PROBLEM DETAILS: Any picture in the listing is left out of the copy; all else is duplicated exactly.

BEGIN GIVEN ENTRIES

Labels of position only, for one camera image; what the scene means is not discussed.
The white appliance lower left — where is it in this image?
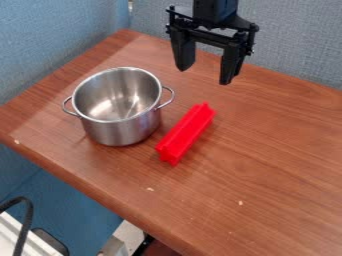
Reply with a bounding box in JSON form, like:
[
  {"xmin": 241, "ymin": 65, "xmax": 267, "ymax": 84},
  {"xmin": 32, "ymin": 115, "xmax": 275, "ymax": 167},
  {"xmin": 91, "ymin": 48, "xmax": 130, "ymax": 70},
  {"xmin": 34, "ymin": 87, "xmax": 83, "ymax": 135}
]
[{"xmin": 0, "ymin": 211, "xmax": 64, "ymax": 256}]

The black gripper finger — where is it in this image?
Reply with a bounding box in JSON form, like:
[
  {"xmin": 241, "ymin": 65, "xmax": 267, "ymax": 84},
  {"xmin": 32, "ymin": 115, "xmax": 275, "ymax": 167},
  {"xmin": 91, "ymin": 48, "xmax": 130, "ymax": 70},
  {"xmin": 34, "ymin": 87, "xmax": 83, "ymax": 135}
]
[
  {"xmin": 170, "ymin": 27, "xmax": 197, "ymax": 71},
  {"xmin": 219, "ymin": 43, "xmax": 246, "ymax": 85}
]

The red rectangular block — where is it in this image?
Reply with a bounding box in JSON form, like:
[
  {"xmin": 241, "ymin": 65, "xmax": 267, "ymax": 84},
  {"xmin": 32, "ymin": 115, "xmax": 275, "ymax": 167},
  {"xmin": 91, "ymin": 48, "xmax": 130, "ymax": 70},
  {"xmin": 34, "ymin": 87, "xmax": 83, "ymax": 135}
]
[{"xmin": 155, "ymin": 102, "xmax": 217, "ymax": 166}]

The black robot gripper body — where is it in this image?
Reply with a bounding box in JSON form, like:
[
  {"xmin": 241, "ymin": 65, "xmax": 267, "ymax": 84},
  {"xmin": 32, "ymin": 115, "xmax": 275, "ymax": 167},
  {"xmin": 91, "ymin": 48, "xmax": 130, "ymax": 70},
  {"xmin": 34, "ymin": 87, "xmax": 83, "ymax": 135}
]
[{"xmin": 167, "ymin": 0, "xmax": 259, "ymax": 55}]

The stainless steel pot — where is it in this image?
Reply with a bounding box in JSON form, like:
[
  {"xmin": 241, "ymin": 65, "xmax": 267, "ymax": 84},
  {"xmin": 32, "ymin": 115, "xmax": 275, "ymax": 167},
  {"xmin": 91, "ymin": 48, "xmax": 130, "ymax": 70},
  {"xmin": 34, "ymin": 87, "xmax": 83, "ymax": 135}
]
[{"xmin": 62, "ymin": 67, "xmax": 175, "ymax": 146}]

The black table leg frame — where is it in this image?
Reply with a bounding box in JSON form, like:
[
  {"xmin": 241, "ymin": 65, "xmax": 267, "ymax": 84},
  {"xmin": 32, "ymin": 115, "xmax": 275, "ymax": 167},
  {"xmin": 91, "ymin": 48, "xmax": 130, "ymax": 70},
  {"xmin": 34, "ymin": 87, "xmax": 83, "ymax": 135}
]
[{"xmin": 131, "ymin": 235, "xmax": 155, "ymax": 256}]

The black cable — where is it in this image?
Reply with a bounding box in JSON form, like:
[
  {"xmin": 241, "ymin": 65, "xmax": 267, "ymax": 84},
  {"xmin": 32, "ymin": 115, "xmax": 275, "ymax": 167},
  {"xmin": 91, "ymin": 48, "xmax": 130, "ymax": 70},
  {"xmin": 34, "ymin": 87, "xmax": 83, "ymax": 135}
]
[{"xmin": 0, "ymin": 196, "xmax": 35, "ymax": 256}]

END GIVEN ENTRIES

RESPONSE FOR THIS EXERCISE:
Labels of position only, for one camera image; what the scene means is not discussed.
The white appliance lower left — where is it in this image?
Reply with a bounding box in JSON form, like:
[
  {"xmin": 241, "ymin": 65, "xmax": 267, "ymax": 84},
  {"xmin": 32, "ymin": 115, "xmax": 275, "ymax": 167},
  {"xmin": 91, "ymin": 48, "xmax": 130, "ymax": 70},
  {"xmin": 34, "ymin": 87, "xmax": 83, "ymax": 135}
]
[{"xmin": 0, "ymin": 211, "xmax": 64, "ymax": 256}]

The black gripper finger — where is it in this image?
Reply with a bounding box in JSON form, like:
[
  {"xmin": 241, "ymin": 65, "xmax": 267, "ymax": 84},
  {"xmin": 32, "ymin": 115, "xmax": 275, "ymax": 167},
  {"xmin": 91, "ymin": 48, "xmax": 130, "ymax": 70},
  {"xmin": 34, "ymin": 87, "xmax": 83, "ymax": 135}
]
[
  {"xmin": 170, "ymin": 27, "xmax": 197, "ymax": 71},
  {"xmin": 219, "ymin": 43, "xmax": 246, "ymax": 85}
]

The red rectangular block — where is it in this image?
Reply with a bounding box in JSON form, like:
[
  {"xmin": 241, "ymin": 65, "xmax": 267, "ymax": 84},
  {"xmin": 32, "ymin": 115, "xmax": 275, "ymax": 167},
  {"xmin": 91, "ymin": 48, "xmax": 130, "ymax": 70},
  {"xmin": 34, "ymin": 87, "xmax": 83, "ymax": 135}
]
[{"xmin": 155, "ymin": 102, "xmax": 217, "ymax": 166}]

The black robot gripper body — where is it in this image?
Reply with a bounding box in JSON form, like:
[
  {"xmin": 241, "ymin": 65, "xmax": 267, "ymax": 84},
  {"xmin": 32, "ymin": 115, "xmax": 275, "ymax": 167},
  {"xmin": 91, "ymin": 48, "xmax": 130, "ymax": 70},
  {"xmin": 34, "ymin": 87, "xmax": 83, "ymax": 135}
]
[{"xmin": 167, "ymin": 0, "xmax": 259, "ymax": 55}]

The stainless steel pot — where is it in this image?
Reply with a bounding box in JSON form, like:
[
  {"xmin": 241, "ymin": 65, "xmax": 267, "ymax": 84},
  {"xmin": 32, "ymin": 115, "xmax": 275, "ymax": 167},
  {"xmin": 91, "ymin": 48, "xmax": 130, "ymax": 70},
  {"xmin": 34, "ymin": 87, "xmax": 83, "ymax": 135}
]
[{"xmin": 62, "ymin": 67, "xmax": 175, "ymax": 146}]

The black table leg frame — where is it in this image?
Reply with a bounding box in JSON form, like:
[
  {"xmin": 241, "ymin": 65, "xmax": 267, "ymax": 84},
  {"xmin": 32, "ymin": 115, "xmax": 275, "ymax": 167},
  {"xmin": 91, "ymin": 48, "xmax": 130, "ymax": 70},
  {"xmin": 34, "ymin": 87, "xmax": 83, "ymax": 135}
]
[{"xmin": 131, "ymin": 235, "xmax": 155, "ymax": 256}]

The black cable — where is it in this image?
Reply with a bounding box in JSON form, like:
[
  {"xmin": 241, "ymin": 65, "xmax": 267, "ymax": 84},
  {"xmin": 32, "ymin": 115, "xmax": 275, "ymax": 167},
  {"xmin": 91, "ymin": 48, "xmax": 130, "ymax": 70},
  {"xmin": 34, "ymin": 87, "xmax": 83, "ymax": 135}
]
[{"xmin": 0, "ymin": 196, "xmax": 35, "ymax": 256}]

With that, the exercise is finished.